The derivative contract defines the amount payable upon settlement. For example, the contract may provide that this amount equals the appreciation in the value of the underlying asset (either including or excluding the amount of distributions made with respect to the asset during the term of the contract). It might specify a hurdle, so that the amount payable upon settlement is only the appreciation that exceeds the hurdle. It may split the appreciation between the individual and the trust, and it may cap the amount payable to the trust upon settlement. The individual and the trust have a lot of flexibility in defining the amount payable to the trust upon the contract’s settlement. The individual ordinarily settles the derivative in cash. Settlement does not require the transfer of the underlying asset.

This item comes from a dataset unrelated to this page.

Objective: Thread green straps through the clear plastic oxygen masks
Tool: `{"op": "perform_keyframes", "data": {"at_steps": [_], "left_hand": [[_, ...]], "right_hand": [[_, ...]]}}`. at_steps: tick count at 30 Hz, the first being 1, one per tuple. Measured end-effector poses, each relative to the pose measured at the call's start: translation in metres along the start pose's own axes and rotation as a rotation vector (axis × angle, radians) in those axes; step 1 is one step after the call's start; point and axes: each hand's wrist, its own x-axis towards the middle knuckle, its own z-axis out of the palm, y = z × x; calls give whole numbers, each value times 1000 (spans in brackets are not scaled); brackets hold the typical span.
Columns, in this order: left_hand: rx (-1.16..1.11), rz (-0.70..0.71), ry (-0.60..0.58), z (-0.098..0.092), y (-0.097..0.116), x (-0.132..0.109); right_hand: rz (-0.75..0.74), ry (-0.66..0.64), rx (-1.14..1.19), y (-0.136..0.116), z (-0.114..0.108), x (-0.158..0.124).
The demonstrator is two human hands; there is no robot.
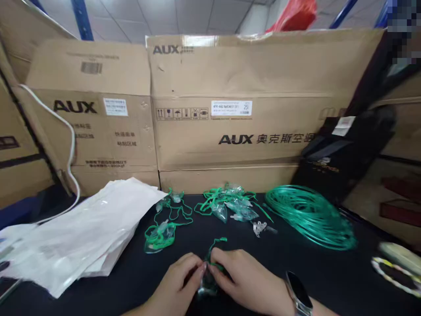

The purchase price equals the current FMV of the derivative. For the purposes of substantiating the purchase price for the derivative, the individual should obtain an appraisal from an independent, professional appraiser. The appraisal would consider the value of the underlying asset, any hurdles and the term of the contract. The appraisal helps ensure that the purchase price equals the current FMV of the derivative. If the current FMV of the derivative exceeds the purchase price, the individual would likely be making a gift to the trust. If the purchase price exceeds the current FMV, the trustee (or other trust official) may be violating their fiduciary duties (e.g., by improperly transferring economic benefits from the trust to the individual selling the derivative to the trust).

Tinkering with factors affecting the contract’s term and the amount payable upon settlement affects the derivative’s current FMV and, by extension, the purchase price. For example, increasing the hurdle can reduce the amount that the trust must pay to buy the derivative. This can enable the individual selling the derivative to design a derivative that the trust can afford to purchase.

The trustee or other trust official entering into the derivative contract on the trust’s behalf should be independent. The trust official should not be the individual selling the derivative to the trust or anyone related or subordinate to them. This independence can help to ensure the derivative contract is respected for US gift and estate tax purposes. If, for example, the individual selling the derivative to the trust is also the person directing the trustee to enter into the derivative contract, the transaction may be more susceptible to a claim that it is not arm’s length.

Reporting

The derivative is designed as a non-gift transfer for US gift tax purposes. The purchase price equals the current FMV of the derivative. The individual selling the derivative consequently does not have an obligation to report the derivative on a gift tax return. The individual may nonetheless wish to report the derivative, so they can limit the period during which the Internal Revenue Service (IRS) can challenge it. The IRS ordinarily cannot challenge a non-gift transfer more than three years after it is adequately disclosed on a gift tax return. If a non-gift transfer is not adequately disclosed, the IRS can challenge the transfer during the transferor’s life or after the transferor’s death.

Even though the individual normally would not have an obligation to report the derivative on a gift tax return, they may have an obligation to report some related aspects of the structure. If, for example, the individual made gifts to the irrevocable trust that purchased the derivative (perhaps so that the trust would have adequate financial resources with which to purchase the derivative), the individual would usually have an obligation to report those gifts.

In a typical structure, there are not any reporting obligations for US income tax purposes. The derivative contract between the individual and the trust is ignored for US income tax purposes, and the individual selling the derivative does not have an obligation to report the transaction on their income tax return.

Conclusion

Private derivatives can overcome some practical and legal impediments to using certain assets in connection with US wealth structuring. Instead of directly gifting or otherwise transferring assets, private derivatives provide a mechanism for using the value associated with those assets.